Given that perspective, the agricultural revolution does indeed seem sudden, the time since accounting for less than five percent of the time humans have existed on the earth. This time—nine thousand years ago—is not even the beginning of agriculture. There certainly was an agricultural revolution in this period, but agriculture was widespread for at least two thousand years before 7000 BCE, when a new style of agriculture appeared. In fact, by 7000 BCE, pumpkins and gourds had reached a domesticated form, and water chestnuts had been cultivated in Thailand since at least 9000 BCE (Encyclopaedia 185). The new style of agriculture that developed in 7000 BCE is what Daniel Quinn calls “Totalitarian Agriculture” (Quinn 247). At this time, humans began to take control of their environment, manipulating it to suit their needs. Trees and other plants not beneficial to their livestock were burned or cut down to make room for more grass. Irrigation ditches controlled the water from rivers to create more arable land to grow crops. Predators that preyed on livestock would be driven off or killed, and any animal that contended with livestock for food fared likewise (Childe 80). In other words, humans actively made war on and sought to eliminate their competition.

This method resulted in surpluses of food, which in turn led to proportional increases in population, which continue to this day. It was only when humans began to manipulate their environment that they became attached to one location (Childe 108). Farmers before this time simply moved on when the land ceased to produce crops. Agriculture of this type did not allow for a significantly larger number of people to live in one area, and thus this type of agriculture had little impact on overall population.

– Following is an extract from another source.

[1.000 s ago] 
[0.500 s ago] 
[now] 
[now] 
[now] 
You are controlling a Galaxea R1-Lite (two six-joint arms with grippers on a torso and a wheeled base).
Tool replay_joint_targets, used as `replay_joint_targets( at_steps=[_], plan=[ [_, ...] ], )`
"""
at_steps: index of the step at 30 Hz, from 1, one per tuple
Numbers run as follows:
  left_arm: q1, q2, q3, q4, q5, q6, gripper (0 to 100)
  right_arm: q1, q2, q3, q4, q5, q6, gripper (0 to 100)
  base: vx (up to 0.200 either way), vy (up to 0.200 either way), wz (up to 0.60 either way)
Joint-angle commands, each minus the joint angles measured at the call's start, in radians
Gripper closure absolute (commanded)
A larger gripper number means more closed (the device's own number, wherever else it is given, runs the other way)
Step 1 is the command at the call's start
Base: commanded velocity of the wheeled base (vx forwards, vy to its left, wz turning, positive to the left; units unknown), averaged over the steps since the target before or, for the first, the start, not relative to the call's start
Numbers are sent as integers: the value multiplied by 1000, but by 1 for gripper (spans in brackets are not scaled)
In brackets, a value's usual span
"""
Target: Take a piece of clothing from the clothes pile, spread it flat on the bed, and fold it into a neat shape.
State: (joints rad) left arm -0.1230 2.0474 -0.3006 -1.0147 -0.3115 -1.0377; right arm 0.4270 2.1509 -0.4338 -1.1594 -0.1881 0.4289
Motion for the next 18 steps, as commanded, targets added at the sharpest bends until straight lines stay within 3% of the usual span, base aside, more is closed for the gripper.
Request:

The reasons for the shift are less than clear. Theories include humans adopting agriculture to avoid either starvation or toil. First, the belief that population expansion prompted people to adopt ways of feeding more people is impractical; as Quinn states, “[y]ou can no more respond to famine by planting a crop than you can respond to falling out of an airplane by knitting a parachute” (Quinn 257). If humans were likely to make such drastic changes in their lifestyle because of famine, then America would not be making so many Sport Utility Vehicles.

The other suggestion offered is that humans began farming because it gave them more free time. Evidence suggests that the opposite is true, however, and farming demanded more time and effort on the part of humans (Orme 42). Thus there must be some other reason for adopting such a lifestyle.

The changes in people’s religious beliefs at this time were unprecedented. The idea that humans were fundamentally flawed came into play, as did the idea that they needed to be saved. The traditional cyclical worldview was lost, replaced by a vision of the imminent end of the world. People had once believed that the world had always been and would always be, and now many deny that it could be older than six thousand years.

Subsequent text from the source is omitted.